Book Notes: 'Don Fernando' by W. Somerset Maugham

Don FernandoDon Fernando by W. Somerset Maugham

My rating: 3 of 5 stars


I must admit to feeling I read this book out of order. Although the cover blurb suggests that this is Maugham's greatest work, it would seem that Don Fernando was a sketch of the research Maugham did for what would later become Catalina. It has the feel of a travel book, somewhat similar in intent to On a Chinese Screen, but held together by a personal story relating to Don Fernando and an historical book he insisted Maugham should have. I kept waiting to hear more about Don Fernando but instead found myself enthralled in a treatise on Spanish art, literature, and architecture amid life during the Counter-Reformation, and the artists and mystics who made it all happen. I am often impressed by the depth of historical knowledge of the literary greats. Indeed, Maugham claims to have read some three hundred books as research for a planned novel that had not happened by the time Don Fernando was published. It is clear that one doesn't write true 'literature' without a hefty amount of research. The trouble with reading such scholarly work is the reminder that great works do not come easy, and my ability to absorb literature vociferously is limited by my work and the professional reading I must continue to do.

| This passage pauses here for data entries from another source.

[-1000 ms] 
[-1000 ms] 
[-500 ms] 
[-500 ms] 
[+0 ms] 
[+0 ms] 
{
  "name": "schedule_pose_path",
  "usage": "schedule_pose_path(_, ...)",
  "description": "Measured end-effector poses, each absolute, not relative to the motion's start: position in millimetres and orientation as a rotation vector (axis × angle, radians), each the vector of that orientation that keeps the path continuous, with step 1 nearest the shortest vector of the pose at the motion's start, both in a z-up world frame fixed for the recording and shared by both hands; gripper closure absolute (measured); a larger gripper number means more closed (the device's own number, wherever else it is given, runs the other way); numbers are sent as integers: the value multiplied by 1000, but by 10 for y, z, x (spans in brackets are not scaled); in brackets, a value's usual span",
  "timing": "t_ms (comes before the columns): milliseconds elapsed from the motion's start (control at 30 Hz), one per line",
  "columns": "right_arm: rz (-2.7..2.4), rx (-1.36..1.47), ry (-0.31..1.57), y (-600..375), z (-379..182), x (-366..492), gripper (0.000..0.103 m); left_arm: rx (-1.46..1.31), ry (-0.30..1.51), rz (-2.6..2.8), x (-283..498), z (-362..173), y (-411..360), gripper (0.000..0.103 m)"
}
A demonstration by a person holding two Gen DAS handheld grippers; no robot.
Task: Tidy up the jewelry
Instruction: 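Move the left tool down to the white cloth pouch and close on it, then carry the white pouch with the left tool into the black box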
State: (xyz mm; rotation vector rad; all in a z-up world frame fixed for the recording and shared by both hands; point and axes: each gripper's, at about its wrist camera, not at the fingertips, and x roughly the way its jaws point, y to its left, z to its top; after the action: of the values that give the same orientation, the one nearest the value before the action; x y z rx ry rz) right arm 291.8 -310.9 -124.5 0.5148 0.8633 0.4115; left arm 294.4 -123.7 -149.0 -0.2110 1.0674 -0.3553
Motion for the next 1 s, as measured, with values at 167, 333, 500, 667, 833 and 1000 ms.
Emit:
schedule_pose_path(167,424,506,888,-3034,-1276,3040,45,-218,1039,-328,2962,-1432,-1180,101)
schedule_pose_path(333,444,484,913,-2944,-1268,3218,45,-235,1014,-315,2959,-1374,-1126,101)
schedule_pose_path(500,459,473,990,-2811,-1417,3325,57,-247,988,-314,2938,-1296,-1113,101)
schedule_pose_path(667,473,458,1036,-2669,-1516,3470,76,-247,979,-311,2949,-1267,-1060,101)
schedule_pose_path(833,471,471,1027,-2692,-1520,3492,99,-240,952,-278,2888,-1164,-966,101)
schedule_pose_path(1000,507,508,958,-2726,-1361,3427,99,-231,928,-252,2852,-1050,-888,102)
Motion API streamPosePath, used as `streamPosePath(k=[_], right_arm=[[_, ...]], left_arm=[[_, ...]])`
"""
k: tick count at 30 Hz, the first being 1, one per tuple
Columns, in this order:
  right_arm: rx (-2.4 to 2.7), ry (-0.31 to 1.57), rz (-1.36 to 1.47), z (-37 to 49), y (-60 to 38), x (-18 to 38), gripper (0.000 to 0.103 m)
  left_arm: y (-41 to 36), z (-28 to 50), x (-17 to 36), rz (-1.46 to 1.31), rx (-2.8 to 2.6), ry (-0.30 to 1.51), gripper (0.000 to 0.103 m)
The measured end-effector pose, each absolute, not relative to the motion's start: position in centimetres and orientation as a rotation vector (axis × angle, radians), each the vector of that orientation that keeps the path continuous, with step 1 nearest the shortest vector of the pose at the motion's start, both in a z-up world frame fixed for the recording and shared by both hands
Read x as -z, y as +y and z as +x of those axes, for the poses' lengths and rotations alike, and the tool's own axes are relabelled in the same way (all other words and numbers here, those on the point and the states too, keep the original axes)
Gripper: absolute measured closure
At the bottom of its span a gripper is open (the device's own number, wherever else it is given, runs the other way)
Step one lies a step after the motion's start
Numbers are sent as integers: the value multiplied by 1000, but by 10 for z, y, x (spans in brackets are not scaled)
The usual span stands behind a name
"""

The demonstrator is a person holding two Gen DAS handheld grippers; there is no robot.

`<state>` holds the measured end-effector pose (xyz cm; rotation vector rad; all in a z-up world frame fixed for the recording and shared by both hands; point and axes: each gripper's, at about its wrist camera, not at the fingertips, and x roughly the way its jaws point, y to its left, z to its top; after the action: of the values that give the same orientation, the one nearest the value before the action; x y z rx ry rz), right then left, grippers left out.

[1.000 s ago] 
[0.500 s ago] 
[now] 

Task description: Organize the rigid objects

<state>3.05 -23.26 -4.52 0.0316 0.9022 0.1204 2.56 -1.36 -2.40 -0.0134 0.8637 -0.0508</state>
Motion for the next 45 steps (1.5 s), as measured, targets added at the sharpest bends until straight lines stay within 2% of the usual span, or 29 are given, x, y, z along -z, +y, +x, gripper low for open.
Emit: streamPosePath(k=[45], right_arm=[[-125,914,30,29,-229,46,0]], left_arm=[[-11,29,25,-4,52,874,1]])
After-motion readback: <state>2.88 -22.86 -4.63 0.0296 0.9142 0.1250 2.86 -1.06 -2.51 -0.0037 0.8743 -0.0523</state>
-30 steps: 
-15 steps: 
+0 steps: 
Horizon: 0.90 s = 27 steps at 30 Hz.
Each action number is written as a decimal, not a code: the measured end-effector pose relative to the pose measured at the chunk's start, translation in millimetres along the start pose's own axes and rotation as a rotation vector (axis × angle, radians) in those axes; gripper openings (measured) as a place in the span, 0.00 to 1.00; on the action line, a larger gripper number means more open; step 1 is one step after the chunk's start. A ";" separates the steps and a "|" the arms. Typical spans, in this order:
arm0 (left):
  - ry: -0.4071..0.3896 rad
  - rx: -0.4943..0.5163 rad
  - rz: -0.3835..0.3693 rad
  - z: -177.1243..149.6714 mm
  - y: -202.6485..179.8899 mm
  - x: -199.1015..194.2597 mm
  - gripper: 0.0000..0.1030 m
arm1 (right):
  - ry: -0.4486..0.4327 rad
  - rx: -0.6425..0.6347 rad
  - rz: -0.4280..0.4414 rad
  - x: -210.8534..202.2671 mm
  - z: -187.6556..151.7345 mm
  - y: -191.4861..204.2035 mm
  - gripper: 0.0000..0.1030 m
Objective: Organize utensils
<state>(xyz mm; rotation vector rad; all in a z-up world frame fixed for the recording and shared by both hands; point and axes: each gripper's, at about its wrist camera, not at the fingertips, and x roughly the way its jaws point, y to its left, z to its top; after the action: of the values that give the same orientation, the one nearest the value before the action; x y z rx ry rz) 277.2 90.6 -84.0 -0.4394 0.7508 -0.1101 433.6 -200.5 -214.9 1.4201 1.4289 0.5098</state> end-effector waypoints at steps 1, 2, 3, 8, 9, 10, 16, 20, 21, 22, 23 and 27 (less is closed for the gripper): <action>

I recall an interview in the Paris Review where an author spoke of the limited time for reading that remained in his life, and the need to be strategic about what one reads after age fifty. Sadly, Don Fernando reminds me of that fast-approaching fact, and there is so much in Maugham's work here that deserves further investigation. I am afraid I will have to abandon the details and enjoy the ephemeral sensation of my newly gained yet thin knowledge.